§ TASK ITEM: Filter the listing below down to the lines containing the word "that".

§ DATA SEGMENT:
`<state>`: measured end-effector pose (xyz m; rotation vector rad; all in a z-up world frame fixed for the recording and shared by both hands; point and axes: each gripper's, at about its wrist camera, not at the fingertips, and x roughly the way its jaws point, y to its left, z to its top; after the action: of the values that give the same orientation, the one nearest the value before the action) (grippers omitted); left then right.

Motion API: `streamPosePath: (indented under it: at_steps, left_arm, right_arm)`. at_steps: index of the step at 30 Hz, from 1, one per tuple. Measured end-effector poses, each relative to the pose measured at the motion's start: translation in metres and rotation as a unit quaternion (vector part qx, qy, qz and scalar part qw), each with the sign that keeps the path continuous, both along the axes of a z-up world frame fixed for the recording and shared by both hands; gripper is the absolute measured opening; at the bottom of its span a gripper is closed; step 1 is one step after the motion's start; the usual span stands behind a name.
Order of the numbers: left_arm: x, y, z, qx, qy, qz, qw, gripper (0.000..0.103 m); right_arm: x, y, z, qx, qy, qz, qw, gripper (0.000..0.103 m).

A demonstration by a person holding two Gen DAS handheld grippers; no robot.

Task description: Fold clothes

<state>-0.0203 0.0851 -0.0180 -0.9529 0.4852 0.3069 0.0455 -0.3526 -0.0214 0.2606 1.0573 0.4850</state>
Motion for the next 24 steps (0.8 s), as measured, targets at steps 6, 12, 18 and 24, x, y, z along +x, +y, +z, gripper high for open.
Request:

§ TASK OUTPUT:
`<state>`: measured end-effector pose (xyz m; rotation vector rad; all in a z-up world frame fixed for the recording and shared by both hands; point and axes: each gripper's, at about its wrist camera, not at the fingertips, and x roughly the way its jaws point, y to its left, z to its top; after the action: of the values that give the same orientation, the one nearest the value before the action) (grippers omitted); left then right.
Motion API: `streamPosePath: (indented under it: at_steps, left_arm, right_arm)`. at_steps: index of the step at 30 Hz, from 1, one per tuple. Measured end-effector poses, each relative to the pose measured at the motion's start: translation in metres and rotation as a unit quaternion (vector part qx, qy, qz and scalar part qw), each with the sign that keeps the path continuous, both along the axes of a z-up world frame fixed for the recording and shared by both hands; gripper is the absolute measured opening; at the bottom of its span a gripper is closed; step 1 is one step after the motion's start; the usual span stands behind a name.

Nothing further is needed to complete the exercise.